Durante il vertice NATO in Cornovaglia del 13 e 14 Giugno, Joe Biden ha affermato che “ la democrazia è in gara con le autocrazie del mondo”. Gli ha fatto eco un po' tutta la nomenclatura europea a partire da Draghi che non solo ha ribadito la collocazione euroatlantica dell'Italia, ponendo così un freno alle sirene di Pechino, ma ha affermato che bisogna «essere pronti ad affrontare tutti coloro che non condividono i nostri stessi valori e il nostro attaccamento all'ordine internazionale basato sulle regole e sono una minaccia per le nostre democrazie».
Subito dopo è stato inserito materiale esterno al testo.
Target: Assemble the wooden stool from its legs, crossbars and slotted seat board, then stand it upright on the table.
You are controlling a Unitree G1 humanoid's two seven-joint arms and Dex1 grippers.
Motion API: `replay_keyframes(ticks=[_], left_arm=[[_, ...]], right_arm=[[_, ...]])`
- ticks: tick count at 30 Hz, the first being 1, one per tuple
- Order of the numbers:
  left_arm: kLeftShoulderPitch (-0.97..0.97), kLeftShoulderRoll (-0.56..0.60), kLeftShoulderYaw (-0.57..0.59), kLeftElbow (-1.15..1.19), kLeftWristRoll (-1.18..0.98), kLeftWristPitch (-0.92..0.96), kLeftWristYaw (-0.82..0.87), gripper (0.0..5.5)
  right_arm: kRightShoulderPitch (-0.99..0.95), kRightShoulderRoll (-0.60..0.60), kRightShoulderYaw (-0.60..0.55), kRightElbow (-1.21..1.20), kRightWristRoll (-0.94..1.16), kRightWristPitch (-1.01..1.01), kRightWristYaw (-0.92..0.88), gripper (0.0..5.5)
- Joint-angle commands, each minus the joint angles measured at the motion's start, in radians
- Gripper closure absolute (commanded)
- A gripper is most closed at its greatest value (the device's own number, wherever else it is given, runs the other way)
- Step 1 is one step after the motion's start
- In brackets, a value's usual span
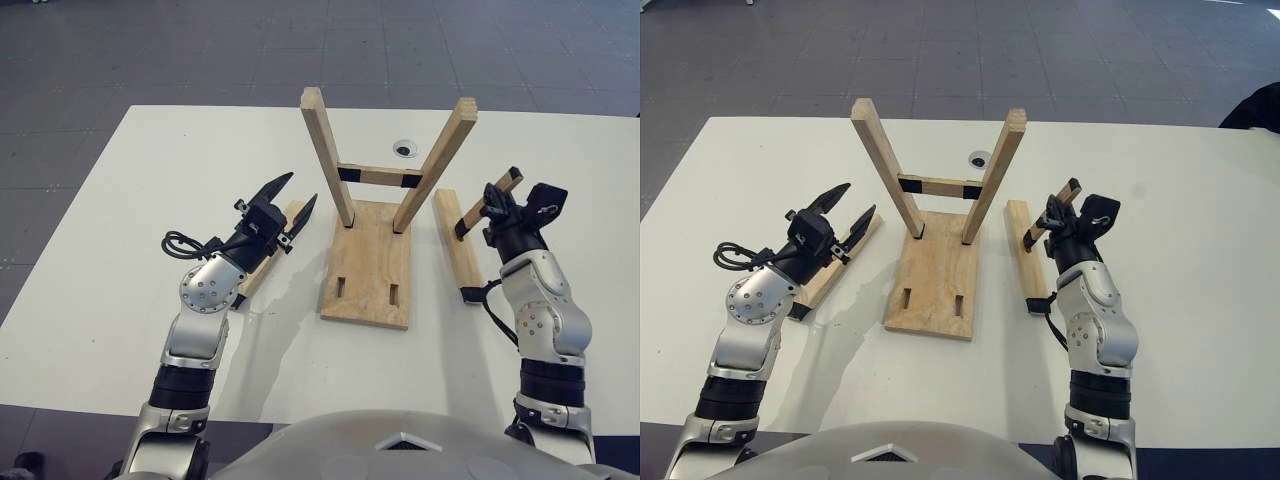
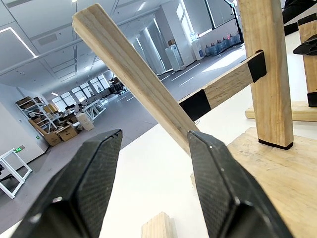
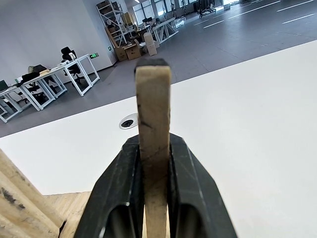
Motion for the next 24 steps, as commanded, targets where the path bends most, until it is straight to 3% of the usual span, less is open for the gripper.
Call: replay_keyframes(ticks=[1, 7, 10, 15, 24], left_arm=[[0.001, 0.005, 0.001, -0.008, 0.006, 0.007, 0.004, 3.07], [-0.001, 0.004, 0.009, -0.005, 0.010, 0.007, 0.014, 3.07], [-0.010, 0.001, 0.005, -0.003, 0.011, 0.009, 0.017, 3.07], [-0.023, 0.003, 0.003, 0.010, 0.011, 0.007, 0.020, 3.07], [-0.027, -0.002, 0.001, 0.014, 0.014, 0.004, 0.032, 3.07]], right_arm=[[0.067, 0.025, 0.028, 0.040, -0.046, 0.016, 0.002, 5.10], [0.244, 0.013, 0.127, -0.123, -0.195, 0.095, -0.097, 5.10], [0.321, -0.002, 0.176, -0.011, -0.324, -0.065, -0.089, 5.10], [0.404, 0.021, 0.151, 0.018, -0.325, -0.220, -0.052, 5.10], [0.340, -0.043, 0.079, -0.181, -0.288, 0.044, -0.033, 5.10]])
Nel novero ricadono Russia, Cina, forse la Turchia e sullo sfondo, l'Iran. Il 16 Giugno Biden vedrà Putin, al quale ha chiesto un incontro, dopo averlo peraltro definito un "killer" in un'intervista tv. L'affermazione iniziale del Presidente americano sembra quindi apparire come un' agitare la propria bandiera per galvanizzare le proprie truppe, prima di andare a discutere con il Nemico. Da parte sua, il Presidente russo ha rilasciato una pacata intervista alla televisione americana, cercando di controbilanciare la presenza mediatica di Biden.
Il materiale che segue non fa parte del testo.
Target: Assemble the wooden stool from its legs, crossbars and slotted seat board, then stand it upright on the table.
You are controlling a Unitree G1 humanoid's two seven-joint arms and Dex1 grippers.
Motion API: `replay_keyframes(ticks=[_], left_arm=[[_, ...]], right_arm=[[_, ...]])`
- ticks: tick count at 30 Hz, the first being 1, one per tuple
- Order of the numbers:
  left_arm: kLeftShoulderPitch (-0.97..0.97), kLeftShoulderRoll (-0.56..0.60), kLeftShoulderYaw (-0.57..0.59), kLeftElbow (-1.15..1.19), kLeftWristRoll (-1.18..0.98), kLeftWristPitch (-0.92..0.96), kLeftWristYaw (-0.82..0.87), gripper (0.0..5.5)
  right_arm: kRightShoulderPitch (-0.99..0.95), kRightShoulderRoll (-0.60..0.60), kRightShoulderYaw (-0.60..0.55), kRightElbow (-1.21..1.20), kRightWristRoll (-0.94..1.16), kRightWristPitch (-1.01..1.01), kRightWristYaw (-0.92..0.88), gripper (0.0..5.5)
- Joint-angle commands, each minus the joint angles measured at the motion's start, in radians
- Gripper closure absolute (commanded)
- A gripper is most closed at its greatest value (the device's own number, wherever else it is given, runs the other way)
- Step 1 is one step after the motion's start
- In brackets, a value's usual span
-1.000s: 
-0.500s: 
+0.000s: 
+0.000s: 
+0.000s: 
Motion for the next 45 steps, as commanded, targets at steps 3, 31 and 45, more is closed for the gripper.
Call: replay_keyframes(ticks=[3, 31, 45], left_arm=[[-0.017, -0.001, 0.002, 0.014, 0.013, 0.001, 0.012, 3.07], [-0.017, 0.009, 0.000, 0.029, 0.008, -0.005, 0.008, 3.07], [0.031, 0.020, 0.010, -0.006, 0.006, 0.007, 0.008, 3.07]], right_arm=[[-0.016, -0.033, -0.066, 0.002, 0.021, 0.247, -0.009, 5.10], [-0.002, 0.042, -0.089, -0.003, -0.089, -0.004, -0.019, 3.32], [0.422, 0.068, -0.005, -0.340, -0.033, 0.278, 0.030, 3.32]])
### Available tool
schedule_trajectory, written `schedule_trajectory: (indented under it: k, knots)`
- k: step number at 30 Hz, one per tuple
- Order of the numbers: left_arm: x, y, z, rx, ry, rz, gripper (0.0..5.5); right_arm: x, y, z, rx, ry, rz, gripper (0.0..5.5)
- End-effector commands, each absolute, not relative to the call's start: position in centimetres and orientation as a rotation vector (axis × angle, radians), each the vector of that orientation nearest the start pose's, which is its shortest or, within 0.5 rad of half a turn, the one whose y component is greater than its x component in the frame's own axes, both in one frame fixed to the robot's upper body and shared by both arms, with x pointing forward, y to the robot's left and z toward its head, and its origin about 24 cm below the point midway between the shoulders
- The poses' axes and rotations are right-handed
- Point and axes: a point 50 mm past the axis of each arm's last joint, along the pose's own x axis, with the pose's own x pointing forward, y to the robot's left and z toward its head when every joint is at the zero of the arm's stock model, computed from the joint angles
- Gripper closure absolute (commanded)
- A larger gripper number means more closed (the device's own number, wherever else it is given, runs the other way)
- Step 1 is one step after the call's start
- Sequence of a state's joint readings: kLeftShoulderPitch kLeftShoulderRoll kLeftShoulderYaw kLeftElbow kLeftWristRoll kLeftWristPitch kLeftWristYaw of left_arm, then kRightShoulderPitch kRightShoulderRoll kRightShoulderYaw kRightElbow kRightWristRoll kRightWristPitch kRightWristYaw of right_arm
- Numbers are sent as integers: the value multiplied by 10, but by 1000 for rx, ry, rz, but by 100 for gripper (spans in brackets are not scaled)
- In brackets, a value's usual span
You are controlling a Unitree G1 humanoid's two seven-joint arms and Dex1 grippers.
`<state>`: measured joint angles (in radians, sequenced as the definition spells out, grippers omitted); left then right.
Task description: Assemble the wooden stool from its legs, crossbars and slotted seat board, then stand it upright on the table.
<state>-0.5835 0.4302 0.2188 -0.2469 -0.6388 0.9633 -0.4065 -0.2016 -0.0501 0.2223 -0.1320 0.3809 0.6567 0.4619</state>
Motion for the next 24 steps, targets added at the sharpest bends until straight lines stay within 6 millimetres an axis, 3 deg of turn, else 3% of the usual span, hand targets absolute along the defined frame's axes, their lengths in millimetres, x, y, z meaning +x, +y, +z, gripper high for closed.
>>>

Si arriva a questo summit in un clima da Redde Rationem, aizzato da accuse di cyber spionaggio, estorsione, hackeraggio e molti altri crimini informatici, oltre a quelle relative ai diritti degli oppositori politici in Russia, passando dal supporto all'Ucraina nella contesa sulla Crimea. Con i cinesi è guerra commerciale aperta, dal veto sui contratti a Huawei, ZTC e altri produttori tecnologici cinesi, alla contesa sugli stretti e le isole dei mari a sud della Cina continentale. Potremmo continuare oltre , ma il
quadro che va delineandosi sembra quello di una nuova separazione Est-Ovest, con il blocco Russo-Cinese a sostituire l'URSS. Se è così, il presidente americano va in Europa a ribadire che l'area è nella sua sfera di influenza e che il legame militare della NATO impedire più stretti rapporti economici tra l'Europa e il nuovo blocco.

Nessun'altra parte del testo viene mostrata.